Grass management: Grass supplies continue to vary greatly across farms, with growth rates coming under significant pressure on farms which have not received any worthwhile volume of rain in recent weeks.
Supply issues are compounded on some farms by growth rates jumping sharply a few weeks ago leading to surplus paddocks being taken out of the rotation and topping to control quality, both of which delayed regrowth.
The forecast is for rain early next week and if this remains the case then it is important to be ready to capitalise on it and apply fertiliser.
The volume applied will depend on the grass supply situation, stocking rate and whether or not paddocks were mowed and surplus grass removed.
In the latter case it is important to replenish swards to replace nutrients removed.
As a guide, a yield of three bales per acre will remove 30 units N, 4.8 units P and 30 units K. This increases to 40 units N, 6.4 units K and 40 units K for four bales per acre and a similar increase to five bales per acre.
This accounts for only the nutrients removed and does not address soil fertility deficits or maintenance applications, which may also need to be taken into account.
As such, it is important that compound fertilisers are used over straight nitrogen. Slurry and farmyard manure (FYM) should also be used strategically, with 1,000 gallons of cattle slurry typically containing 7 units N (halved in summer), 5 units P and 30 units K. An application of 1t FYM contains 2.7 units N, 2.4 P and 12 K.

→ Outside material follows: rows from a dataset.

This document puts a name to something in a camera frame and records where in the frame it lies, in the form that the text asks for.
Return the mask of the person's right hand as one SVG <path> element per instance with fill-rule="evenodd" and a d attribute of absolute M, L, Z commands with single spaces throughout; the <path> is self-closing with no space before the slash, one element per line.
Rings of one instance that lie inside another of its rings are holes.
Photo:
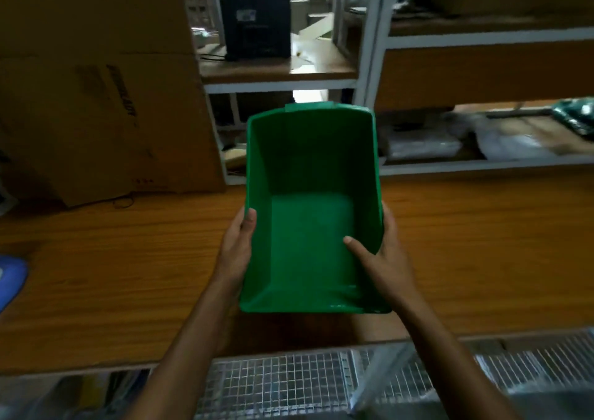
<path fill-rule="evenodd" d="M 377 291 L 398 311 L 406 301 L 418 295 L 412 266 L 398 239 L 397 224 L 388 205 L 382 202 L 384 233 L 373 267 L 363 267 Z"/>

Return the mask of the person's left hand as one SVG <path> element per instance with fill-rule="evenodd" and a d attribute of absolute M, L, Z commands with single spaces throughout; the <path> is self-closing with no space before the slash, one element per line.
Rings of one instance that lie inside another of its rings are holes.
<path fill-rule="evenodd" d="M 241 255 L 241 223 L 246 210 L 239 209 L 224 233 L 212 275 L 212 281 L 222 281 L 234 291 L 241 289 L 249 265 Z"/>

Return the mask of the green plastic storage bin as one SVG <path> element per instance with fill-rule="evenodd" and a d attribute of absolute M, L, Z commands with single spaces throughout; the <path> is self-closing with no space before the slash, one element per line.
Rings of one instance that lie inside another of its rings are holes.
<path fill-rule="evenodd" d="M 350 104 L 291 103 L 247 122 L 245 208 L 257 213 L 242 312 L 387 314 L 352 236 L 384 233 L 375 115 Z"/>

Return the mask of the person's left forearm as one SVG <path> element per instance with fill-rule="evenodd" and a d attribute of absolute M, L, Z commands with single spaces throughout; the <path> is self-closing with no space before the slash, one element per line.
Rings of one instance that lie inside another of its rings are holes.
<path fill-rule="evenodd" d="M 123 420 L 193 420 L 241 282 L 214 277 Z"/>

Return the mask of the person's right forearm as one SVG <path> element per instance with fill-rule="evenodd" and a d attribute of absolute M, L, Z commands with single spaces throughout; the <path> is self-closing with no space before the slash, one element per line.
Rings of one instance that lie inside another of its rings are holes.
<path fill-rule="evenodd" d="M 450 420 L 522 420 L 416 289 L 395 292 L 390 304 L 408 331 Z"/>

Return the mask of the grey wrapped flat package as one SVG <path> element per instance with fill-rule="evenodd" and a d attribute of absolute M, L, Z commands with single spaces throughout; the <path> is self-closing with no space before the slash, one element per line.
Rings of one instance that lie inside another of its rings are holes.
<path fill-rule="evenodd" d="M 454 157 L 462 142 L 444 128 L 399 130 L 394 125 L 380 127 L 378 146 L 387 161 L 422 161 Z"/>

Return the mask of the white metal shelving rack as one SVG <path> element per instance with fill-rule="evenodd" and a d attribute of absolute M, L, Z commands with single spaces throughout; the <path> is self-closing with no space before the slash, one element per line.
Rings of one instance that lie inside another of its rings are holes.
<path fill-rule="evenodd" d="M 389 2 L 371 2 L 355 47 L 347 47 L 346 0 L 333 0 L 331 40 L 292 35 L 291 59 L 229 62 L 215 42 L 197 47 L 207 95 L 353 89 L 355 105 L 376 113 L 458 105 L 508 105 L 587 96 L 594 82 L 556 80 L 547 69 L 594 56 L 594 17 L 550 19 L 493 31 L 393 33 Z"/>

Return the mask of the clear plastic bag package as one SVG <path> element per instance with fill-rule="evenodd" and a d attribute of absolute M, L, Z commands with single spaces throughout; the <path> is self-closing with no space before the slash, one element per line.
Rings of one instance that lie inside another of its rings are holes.
<path fill-rule="evenodd" d="M 469 122 L 481 153 L 489 161 L 552 159 L 560 155 L 532 118 L 472 115 Z"/>

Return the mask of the black electronic device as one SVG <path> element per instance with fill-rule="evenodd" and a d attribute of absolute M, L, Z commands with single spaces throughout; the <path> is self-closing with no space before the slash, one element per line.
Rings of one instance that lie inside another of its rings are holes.
<path fill-rule="evenodd" d="M 289 59 L 291 0 L 219 0 L 225 60 Z"/>

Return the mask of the large brown cardboard box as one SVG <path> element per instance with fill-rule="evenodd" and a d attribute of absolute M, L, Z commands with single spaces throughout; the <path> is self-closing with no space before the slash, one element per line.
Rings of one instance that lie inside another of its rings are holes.
<path fill-rule="evenodd" d="M 0 0 L 0 181 L 78 206 L 222 192 L 187 0 Z"/>

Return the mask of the blue plastic object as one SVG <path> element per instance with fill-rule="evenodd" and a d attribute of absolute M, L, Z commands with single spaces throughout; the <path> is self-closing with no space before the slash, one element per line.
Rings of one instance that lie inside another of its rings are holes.
<path fill-rule="evenodd" d="M 24 259 L 0 255 L 0 313 L 21 292 L 27 276 L 28 266 Z"/>

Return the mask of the dark green patterned packet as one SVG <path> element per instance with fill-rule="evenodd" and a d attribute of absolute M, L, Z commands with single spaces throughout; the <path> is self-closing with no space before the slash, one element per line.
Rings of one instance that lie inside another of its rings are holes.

Meal feeding hill lambs: Hill sheep farmers participating in the Sheep Welfare Scheme and who selected the measure of feeding meals to lambs pre-weaning need to be aware of the requirements. The Department of Agriculture recommends offering concentrate supplementation starting at 75g per head daily in week one and increasing to 125g in week two, 175g in week three and 250g in week four.
This gives a minimum input per lamb of 4.4kg over a four-week period. The measure must be carried out across all lambs in the flock but feeding periods can be staggered where there is an age gap between lambs and more than one weaning date.
Feed receipts must be maintained for inspection and these must be relevant to the period during which feeding takes place. For example, issues can sometimes occur where meal is ordered at a particular date and paid for at a later stage with this date ending up on the invoice and not correlating to feeding times. Recorded dates may also be cross-referenced with dispatch documents to ensure meal feeding began on time while inspectors can also ask to view feeding points.
Grass10 farm walk: Sheep and tillage farmers Peter and Tom McGuinness are the host farm for a Teagasc Grass10 farm walk on Wednesday 7 July at 7pm. The farm in Trim Co Meath (Eircode: C15YE30) took the title of 2020 Sheep Grassland Farmer of the Year.
The farm has continuously strived to improve lamb performance through improved grassland management including paddock grazing, reseeding and enhancing soil fertility. A flock of in excess of 800 ewes is run with ewes lambing outdoors from mid-March. With the farm growing an average of 13.7t grass DM/ha, there will be lots to see on the evening.